New Hampshire does not treat fathers differently from mothers once paternity is established. With DNA testing, establishing paternity has become a simple process. New Hampshire law presumes it is in the best interests of a child to maintain an ongoing relationship with both parents, as well as with others significant in the child's life, such as grandparents, siblings and cousins.
From the 18th through the late 19th centuries, divorce was difficult and rare. When it did happen, fathers almost always got custody of the children and the mothers could not visit. This changed significantly in the late 19th century, when the development of psychology and psychiatry led to the professional belief that young children in particular needed to be with their mothers. From the late 1800s to the 1970s mothers usually won custody of children and had a lot of control over the amount of time fathers could visit. By the end of the century, professional opinion started to shift again and mental health professionals decided it was in the best interests of children to have significant ongoing contact with both parents. This is the view adopted by New Hampshire today.
One obvious difference between mothers and fathers is it is always clear who the mother is, but not necessarily the father. If there is some question about paternity, there is a process under New Hampshire Revised Code section 168-A:2 for the father to file a petition to establish paternity. Once established, the father has full rights of visitation, but he also has the responsibility to support the child. If a man acts as the father of the child, particularly if the mother acknowledges him as the father, he may still be a "parent" with rights to visitation, even if it turns out that he is not the biological father.

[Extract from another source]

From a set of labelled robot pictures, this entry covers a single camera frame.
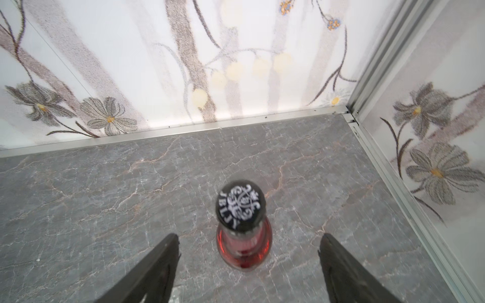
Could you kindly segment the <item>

Contact with Non-Custodial Fathers
New Hampshire law puts a high priority on contact with both parents. New Hampshire Revised Statutes section 461-A regulates child custody and visitation. A continuing relationship with both parents is so important that half of the specific factors the court uses in awarding child custody and visitation relate to promoting that relationship. If a parent refuses to support a relationship with the other parent, that is a ground for losing custody. A custodial mother has to encourage a positive relationship with the father. They must have frequent written communication, visits, and phone conversations; allow and promote contact; support the child's relationship with the father; support the child's contact with other significant people, like the father's family; and communicate effectively with the father to facilitate the ongoing relationship.
Danger to the Child
The exception to any parent's right to child visitation is if the child might be in danger from the parent. Child custody and visitation in New Hampshire focuses on the best interests of the child, so the rights of the parents give way to the interests of the child. If a father has a history of child or domestic abuse or jail time, the court will look closely at the risk to the child. Other behavior by the father, like drinking and driving or use of controlled substances may also create a risk. In these cases, the court always has the option to order supervised visitation, where the father can only see the child in the company of a responsible adult.
If a New Hampshire court finds a child has sufficient maturity to express preferences in the area of custody and visitation, the court can ask the child for his preferences. The court will balance factors and decide if a child must visit a father if the child does not want to, or does not wish to visit as often as the father would like.